**What you will do:**
The entries below are to be written out again without alteration.

━━━━━━

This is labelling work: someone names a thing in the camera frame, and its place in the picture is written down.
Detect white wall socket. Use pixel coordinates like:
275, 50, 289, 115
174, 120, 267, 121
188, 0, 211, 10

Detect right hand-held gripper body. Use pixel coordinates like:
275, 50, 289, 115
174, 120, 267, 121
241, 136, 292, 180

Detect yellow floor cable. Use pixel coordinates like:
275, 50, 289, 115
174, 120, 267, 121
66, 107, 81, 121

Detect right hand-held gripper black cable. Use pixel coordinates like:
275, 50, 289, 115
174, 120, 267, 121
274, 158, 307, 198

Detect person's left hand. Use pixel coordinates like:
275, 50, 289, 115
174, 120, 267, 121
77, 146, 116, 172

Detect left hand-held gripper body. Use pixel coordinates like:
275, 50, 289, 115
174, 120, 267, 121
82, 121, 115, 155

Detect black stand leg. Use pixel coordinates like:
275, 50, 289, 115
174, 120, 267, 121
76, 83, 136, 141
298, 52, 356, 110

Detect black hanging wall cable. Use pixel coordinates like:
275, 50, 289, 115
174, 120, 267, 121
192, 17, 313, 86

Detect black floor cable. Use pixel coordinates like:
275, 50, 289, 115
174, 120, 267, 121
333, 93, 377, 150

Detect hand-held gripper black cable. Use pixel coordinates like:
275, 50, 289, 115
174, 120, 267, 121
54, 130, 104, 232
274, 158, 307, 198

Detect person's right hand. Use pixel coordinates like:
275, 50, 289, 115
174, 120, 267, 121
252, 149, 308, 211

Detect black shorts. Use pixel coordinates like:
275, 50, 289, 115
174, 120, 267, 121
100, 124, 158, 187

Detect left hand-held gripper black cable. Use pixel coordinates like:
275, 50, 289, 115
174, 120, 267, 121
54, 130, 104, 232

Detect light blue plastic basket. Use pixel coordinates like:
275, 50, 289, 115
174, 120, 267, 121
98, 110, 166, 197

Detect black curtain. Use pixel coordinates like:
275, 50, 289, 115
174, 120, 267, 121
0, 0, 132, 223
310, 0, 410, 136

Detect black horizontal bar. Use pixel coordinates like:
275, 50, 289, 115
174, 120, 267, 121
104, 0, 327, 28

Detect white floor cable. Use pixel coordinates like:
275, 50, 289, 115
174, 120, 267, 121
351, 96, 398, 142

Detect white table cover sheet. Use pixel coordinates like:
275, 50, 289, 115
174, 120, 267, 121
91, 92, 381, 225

━━━━━━

**Solution to the problem:**
This is labelling work: someone names a thing in the camera frame, and its place in the picture is written down.
Detect white wall socket. Use pixel coordinates like:
275, 50, 289, 115
174, 120, 267, 121
188, 0, 211, 10

Detect right hand-held gripper body. Use pixel coordinates like:
275, 50, 289, 115
174, 120, 267, 121
241, 136, 292, 180

Detect yellow floor cable. Use pixel coordinates like:
275, 50, 289, 115
174, 120, 267, 121
66, 107, 81, 121

Detect right hand-held gripper black cable. Use pixel coordinates like:
275, 50, 289, 115
174, 120, 267, 121
274, 158, 307, 198

Detect person's left hand. Use pixel coordinates like:
275, 50, 289, 115
174, 120, 267, 121
77, 146, 116, 172

Detect left hand-held gripper body. Use pixel coordinates like:
275, 50, 289, 115
174, 120, 267, 121
82, 121, 115, 155

Detect black stand leg. Use pixel coordinates like:
275, 50, 289, 115
174, 120, 267, 121
76, 83, 136, 141
298, 52, 356, 110

Detect black hanging wall cable. Use pixel coordinates like:
275, 50, 289, 115
174, 120, 267, 121
192, 17, 313, 86

Detect black floor cable. Use pixel coordinates like:
275, 50, 289, 115
174, 120, 267, 121
333, 93, 377, 150

Detect hand-held gripper black cable. Use pixel coordinates like:
275, 50, 289, 115
174, 120, 267, 121
54, 130, 104, 232
274, 158, 307, 198

Detect person's right hand. Use pixel coordinates like:
275, 50, 289, 115
174, 120, 267, 121
252, 149, 308, 211

Detect black shorts. Use pixel coordinates like:
275, 50, 289, 115
174, 120, 267, 121
100, 124, 158, 187

Detect left hand-held gripper black cable. Use pixel coordinates like:
275, 50, 289, 115
174, 120, 267, 121
54, 130, 104, 232

Detect light blue plastic basket. Use pixel coordinates like:
275, 50, 289, 115
174, 120, 267, 121
98, 110, 166, 197

Detect black curtain. Use pixel coordinates like:
275, 50, 289, 115
174, 120, 267, 121
0, 0, 132, 223
310, 0, 410, 136

Detect black horizontal bar. Use pixel coordinates like:
275, 50, 289, 115
174, 120, 267, 121
104, 0, 327, 28

Detect white floor cable. Use pixel coordinates like:
275, 50, 289, 115
174, 120, 267, 121
351, 96, 398, 142

Detect white table cover sheet. Use pixel coordinates like:
275, 50, 289, 115
174, 120, 267, 121
91, 92, 381, 225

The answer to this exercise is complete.